Text learner

All the functions necessary to build Learner suitable for transfer learning in NLP

The most important functions of this module are language_model_learner and text_classifier_learner. They will help you define a Learner using a pretrained model. See the text tutorial for examples of use.

Loading a pretrained model

In text, to load a pretrained model, we need to adapt the embeddings of the vocabulary used for the pre-training to the vocabulary of our current corpus.


source

match_embeds


def match_embeds(
    old_wgts:dict, # Embedding weights
    old_vocab:list, # Vocabulary of corpus used for pre-training
    new_vocab:list, # Current corpus vocabulary
)->dict:

Convert the embedding in old_wgts to go from old_vocab to new_vocab.

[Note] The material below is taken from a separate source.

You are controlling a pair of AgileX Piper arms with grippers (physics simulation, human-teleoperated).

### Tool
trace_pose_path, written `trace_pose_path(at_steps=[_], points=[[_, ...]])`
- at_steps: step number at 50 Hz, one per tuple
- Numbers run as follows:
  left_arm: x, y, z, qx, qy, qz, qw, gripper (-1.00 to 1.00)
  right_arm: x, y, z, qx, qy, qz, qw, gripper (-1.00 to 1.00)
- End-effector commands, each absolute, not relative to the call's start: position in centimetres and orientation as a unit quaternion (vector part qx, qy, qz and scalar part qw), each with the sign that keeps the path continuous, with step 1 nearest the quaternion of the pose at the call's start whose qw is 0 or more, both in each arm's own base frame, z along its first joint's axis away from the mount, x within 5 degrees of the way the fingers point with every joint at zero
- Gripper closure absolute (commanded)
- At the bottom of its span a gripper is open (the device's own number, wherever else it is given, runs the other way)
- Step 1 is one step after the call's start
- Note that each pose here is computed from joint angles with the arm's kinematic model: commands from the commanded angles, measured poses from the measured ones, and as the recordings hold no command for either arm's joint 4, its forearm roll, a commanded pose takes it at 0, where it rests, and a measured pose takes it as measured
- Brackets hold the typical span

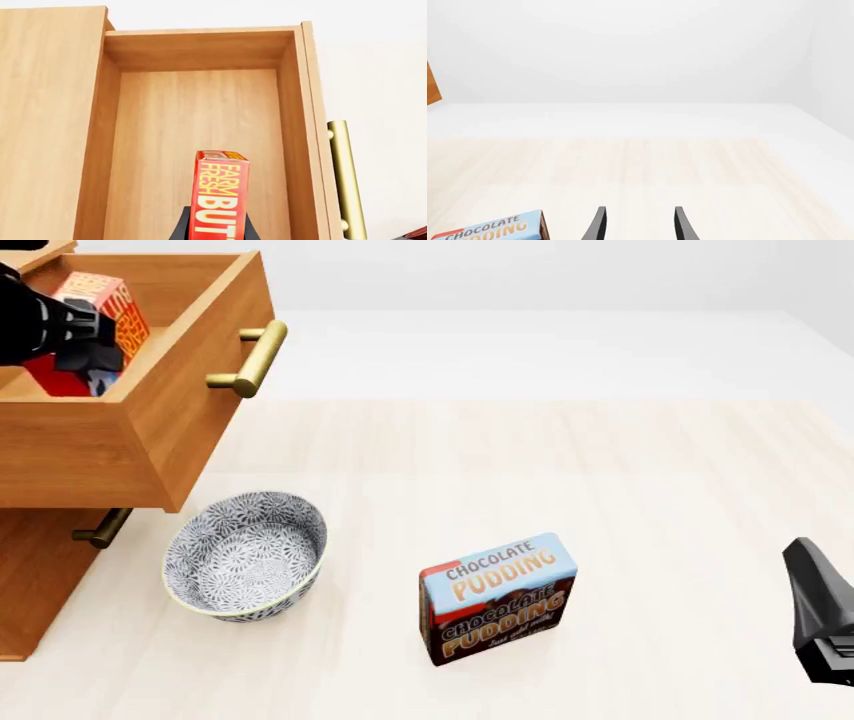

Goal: Put the butter at the back in the top drawer of the cabinet and close it.

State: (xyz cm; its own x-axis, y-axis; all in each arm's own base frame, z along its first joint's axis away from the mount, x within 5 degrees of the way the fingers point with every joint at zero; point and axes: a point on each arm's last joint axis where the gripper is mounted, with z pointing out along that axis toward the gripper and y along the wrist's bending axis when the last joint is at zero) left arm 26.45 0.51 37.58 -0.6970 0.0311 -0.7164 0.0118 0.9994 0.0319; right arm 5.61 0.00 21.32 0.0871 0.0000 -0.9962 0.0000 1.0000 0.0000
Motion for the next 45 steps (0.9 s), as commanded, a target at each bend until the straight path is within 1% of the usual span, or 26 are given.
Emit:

For words in new_vocab that don’t have a corresponding match in old_vocab, we use the mean of all pretrained embeddings.

wgts = {'0.encoder.weight': torch.randn(5,3)}
new_wgts = match_embeds(wgts.copy(), ['a', 'b', 'c'], ['a', 'c', 'd', 'b'])
old,new = wgts['0.encoder.weight'],new_wgts['0.encoder.weight']
test_eq(new[0], old[0])
test_eq(new[1], old[2])
test_eq(new[2], old.mean(0))
test_eq(new[3], old[1])

source

load_ignore_keys


def load_ignore_keys(
    model, # Model architecture
    wgts:dict, # Model weights
)->tuple:

Load wgts in model ignoring the names of the keys, just taking parameters in order


source

clean_raw_keys


def clean_raw_keys(
    wgts:dict
):

source

load_model_text


def load_model_text(
    file:str, # File name of saved text model
    model, # Model architecture
    opt:Optimizer, # [`Optimizer`](https://docs.fast.ai/optimizer.html#optimizer) used to fit the model
    with_opt:bool=None, # Enable to load [`Optimizer`](https://docs.fast.ai/optimizer.html#optimizer) state
    device:int | str | torch.device=None, # Sets the device, uses 'cpu' if unspecified
    strict:bool=True, # Whether to strictly enforce the keys of `file`s state dict match with the model `Module.state_dict`
    kwargs:VAR_KEYWORD
):

Load model from file along with opt (if available, and if with_opt)


source

TextLearner


def TextLearner(
    dls:DataLoaders, # Text [`DataLoaders`](https://docs.fast.ai/data.core.html#dataloaders)
    model, # A standard PyTorch model
    alpha:float=2.0, # Param for [`RNNRegularizer`](https://docs.fast.ai/callback.rnn.html#rnnregularizer)
    beta:float=1.0, # Param for [`RNNRegularizer`](https://docs.fast.ai/callback.rnn.html#rnnregularizer)
    moms:tuple=(0.8, 0.7, 0.8), # Momentum for `Cosine Annealing Scheduler`
    kwargs:VAR_KEYWORD
):

Basic class for a Learner in NLP.

rnn_cbs(2., 1.)
[ModelResetter, RNNCallback, RNNRegularizer]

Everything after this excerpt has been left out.